Uncertainty of EIN2(Ser645/Ser924) Inactivation by CTR1-Mediated Phosphorylation Reveals the Complexity of Ethylene Signaling

ETHYLENE INSENSITIVE2 (EIN2) is a key component of ethylene signaling whose activity is inhibited upon phosphorylation of Ser(645) and Ser(924) by the Raf-like CONSTITUTIVE TRIPLE-RESPONSE 1 (CTR1) in the absence of ethylene. Ethylene prevents CTR1 activity and thus EIN2(Ser645/Ser924) phosphorylation, and subcellular trafficking of a proteolytically cleaved EIN2 C terminus (EIN2-C) from the endoplasmic reticulum to the nucleus and processing bodies triggers ethylene signaling. Here, we report an unexpected complexity of EIN2-activated ethylene signaling.

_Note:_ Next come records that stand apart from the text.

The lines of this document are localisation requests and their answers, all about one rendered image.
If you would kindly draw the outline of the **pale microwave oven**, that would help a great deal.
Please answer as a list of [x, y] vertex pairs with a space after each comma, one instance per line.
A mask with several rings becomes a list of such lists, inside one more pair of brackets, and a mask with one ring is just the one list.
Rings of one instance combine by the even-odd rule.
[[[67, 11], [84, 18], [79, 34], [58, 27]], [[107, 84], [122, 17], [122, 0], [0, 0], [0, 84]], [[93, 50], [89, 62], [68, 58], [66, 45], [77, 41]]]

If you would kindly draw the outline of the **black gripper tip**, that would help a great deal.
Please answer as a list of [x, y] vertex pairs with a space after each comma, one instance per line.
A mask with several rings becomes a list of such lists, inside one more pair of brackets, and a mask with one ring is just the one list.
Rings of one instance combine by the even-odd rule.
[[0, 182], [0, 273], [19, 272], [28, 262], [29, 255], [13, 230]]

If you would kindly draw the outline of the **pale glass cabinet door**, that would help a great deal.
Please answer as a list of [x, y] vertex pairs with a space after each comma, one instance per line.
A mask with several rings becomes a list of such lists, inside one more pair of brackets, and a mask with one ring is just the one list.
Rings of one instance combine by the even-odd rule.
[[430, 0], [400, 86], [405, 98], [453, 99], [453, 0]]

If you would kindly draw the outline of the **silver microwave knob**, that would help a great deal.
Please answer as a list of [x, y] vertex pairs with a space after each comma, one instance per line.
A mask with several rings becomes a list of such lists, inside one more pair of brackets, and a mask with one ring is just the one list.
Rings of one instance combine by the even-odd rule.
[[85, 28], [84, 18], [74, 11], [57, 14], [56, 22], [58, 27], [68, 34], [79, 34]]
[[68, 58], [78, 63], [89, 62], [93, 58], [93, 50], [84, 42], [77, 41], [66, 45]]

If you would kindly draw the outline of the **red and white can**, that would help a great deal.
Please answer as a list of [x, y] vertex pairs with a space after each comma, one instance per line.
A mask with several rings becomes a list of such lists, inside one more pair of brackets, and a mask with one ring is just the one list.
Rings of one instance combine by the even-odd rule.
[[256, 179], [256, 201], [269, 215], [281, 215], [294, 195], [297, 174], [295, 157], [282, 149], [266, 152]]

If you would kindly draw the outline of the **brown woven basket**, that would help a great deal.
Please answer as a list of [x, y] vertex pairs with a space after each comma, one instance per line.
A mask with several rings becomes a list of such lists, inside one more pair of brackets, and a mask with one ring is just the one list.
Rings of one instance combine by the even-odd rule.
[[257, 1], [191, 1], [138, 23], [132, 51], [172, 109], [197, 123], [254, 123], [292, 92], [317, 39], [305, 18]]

EIN2 activation in part requires ethylene in the absence of CTR1-mediated negative regulation. The ein2 mutant was complemented by the transgenes encoding EIN2, EIN2 variants with mutations that either prevent or mimic Ser(645)/Ser(924) phosphorylation, or EIN2-C; and all the transgenic lines carrying these EIN2-derived transgenes responded to ethylene. Furthermore, we found that the fluorescence protein-tagged EIN2 and its variants were affected little by ethylene and exhibited similar subcellular distribution patterns: in the cytosolic particles and nuclear speckles. Of note, the subcellular localization patterns of EIN2 proteins fused with a fluorescence protein either at the N or C terminus were similar, whereas EIN2-C-YFP was primarily observed in the cytosol but not in the nucleus. Western blots and mass spectrum analyses suggested a high complexity of EIN2, which is likely proteolytically processed into multiple fragments. Our results suggested a nuclear localization of the full-length EIN2, weak association of the EIN2(Ser645/Ser924) phosphorylation status and ethylene signaling, and the complexity of ethylene signaling caused by EIN2 and its proteolytic products in different subcellular compartments. We propose an alternative model to explain EIN2-activated ethylene signaling.